La part de logements occupés par leur propriétaire indique en creux le volume du parc locatif privé concerné, et les données de Roques le montrent nettement. On relève 5 436 habitants, 850 diagnostics publiés par l'ADEME, environ 1 208 logements chauffés au gaz ou au fioul, en zone climatique H2c. Ces valeurs ne décident d'aucun projet à elles seules, mais elles fixent l'ordre de grandeur dans lequel un chiffrage à Roques est crédible.
Reste le financement du solde : sur le cas type à Roques, le reste à charge d'un ménage très modeste ressort à 6 000 € après aide ANAH et prise en charge de l'accompagnement.
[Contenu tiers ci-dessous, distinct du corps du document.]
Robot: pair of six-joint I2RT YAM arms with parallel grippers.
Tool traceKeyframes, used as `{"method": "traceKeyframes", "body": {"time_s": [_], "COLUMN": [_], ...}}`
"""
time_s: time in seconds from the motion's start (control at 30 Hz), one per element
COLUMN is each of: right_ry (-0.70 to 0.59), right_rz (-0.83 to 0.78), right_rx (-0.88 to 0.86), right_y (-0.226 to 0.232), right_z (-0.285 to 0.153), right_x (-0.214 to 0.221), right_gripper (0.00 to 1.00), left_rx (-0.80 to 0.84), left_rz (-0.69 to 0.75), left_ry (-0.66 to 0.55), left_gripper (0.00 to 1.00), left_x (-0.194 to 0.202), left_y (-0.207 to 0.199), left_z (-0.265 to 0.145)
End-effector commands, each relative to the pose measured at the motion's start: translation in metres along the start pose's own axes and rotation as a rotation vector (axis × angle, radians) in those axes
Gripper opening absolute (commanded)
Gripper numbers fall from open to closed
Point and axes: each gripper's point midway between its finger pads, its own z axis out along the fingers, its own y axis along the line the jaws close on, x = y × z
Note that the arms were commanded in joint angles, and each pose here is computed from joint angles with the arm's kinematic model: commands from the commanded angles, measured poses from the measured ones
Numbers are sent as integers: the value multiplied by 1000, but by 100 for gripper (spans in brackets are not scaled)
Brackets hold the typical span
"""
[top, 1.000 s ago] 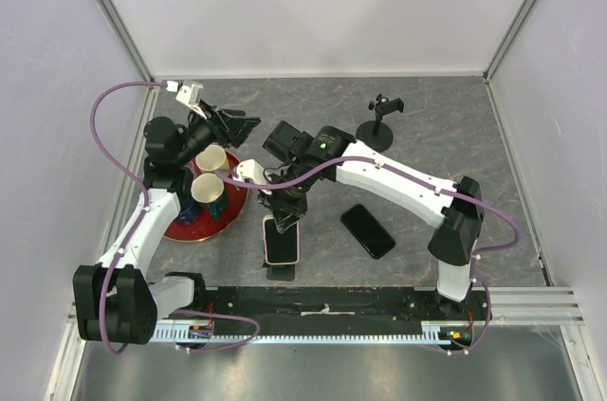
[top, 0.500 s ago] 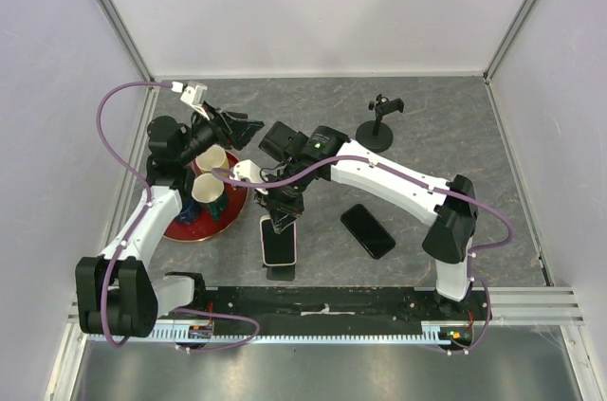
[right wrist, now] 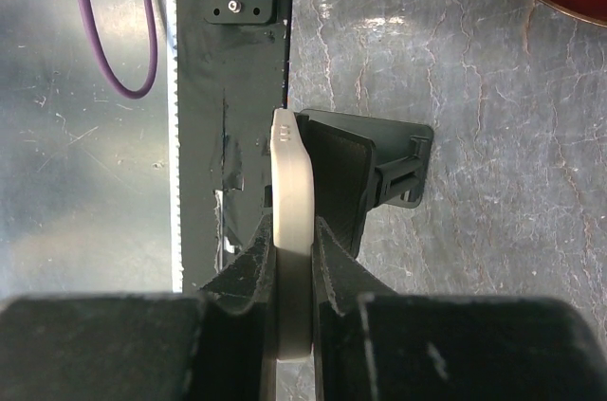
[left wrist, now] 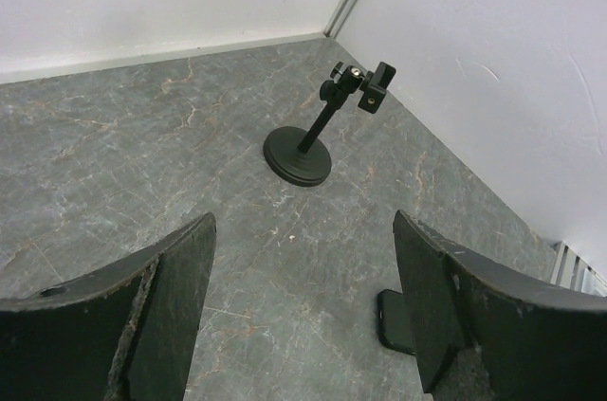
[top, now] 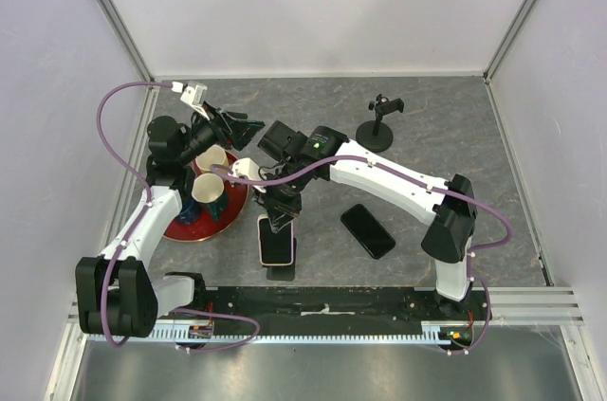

Étalé sur quinze ans en éco-prêt à taux zéro, cela représente de l'ordre de 35 € par mois, à comparer aux 1 530 € d'économie annuelle attendue sur la facture d'énergie.
Trois pièces décident du versement à Roques : le devis portant les critères de décence et un engagement de loyer maîtrisé, l'attestation RGE de un opérateur agréé par l'Anah et le constat de décence après travaux. Leur absence ne fait pas perdre le droit à l'aide — jusqu'à 32 000 € — mais elle en gèle le paiement.
L'écueil le plus coûteux reste un engagement de conventionnement signé sans simuler le manque à gagner locatif. Sa reprise après coup coûte couramment 10 à 20 % du poste, soit 2 680 000 € à 5 360 000 € sur le chiffrage retenu à Roques — un montant qui n'est jamais couvert une seconde fois par l'aide, déjà consommée.
Un même ouvrage ne se pose pas au même coût selon la densité : à Roques compte 5 436 habitants et 2 216 logements principaux. Pour la remise à niveau d'un logement mis en location, prévoyez au devis l'autorisation de voirie, l'emprise de stationnement et le stockage des matériaux.
L'écart entre profils est considérable à Roques : 32 000 € pour un ménage très modeste contre 4 000 € pour un ménage aux revenus supérieurs, sur la même assiette de 40 000 € HT. Pour la remise à niveau d'un logement mis en location, le montage financier n'a donc rien de commun d'un foyer à l'autre.
Sur la facture, ce poste vaut 1 109 € à 1 664 € par an à Roques : la remise à niveau d'un logement mis en location couvre 40 à 60 % des consommations, soit 15 491 kWh au mieux sur la base conventionnelle de la zone H2c.
Combien de logement du parc locatif exactement ? À Roques, le logement de référence de 115 m² situé en zone H2c en compte environ 800 pour la remise à niveau d'un logement mis en location. La dépense attendue s'établit dès lors entre 17 600 000 € et 36 000 000 € TTC (22 000–45 000 € l'unité), pour une assiette éligible plafonnée à 40 000 € HT.
Amortissement à Roques : le poste de 26 800 000 € s'étale sur une vingtaine d'années d'usage, soit 1 340 000 € par an. Encore faut-il que les critères de décence et un engagement de loyer maîtrisé reste vérifié après travaux, faute de quoi la performance se dégrade avant la fin de l'amortissement.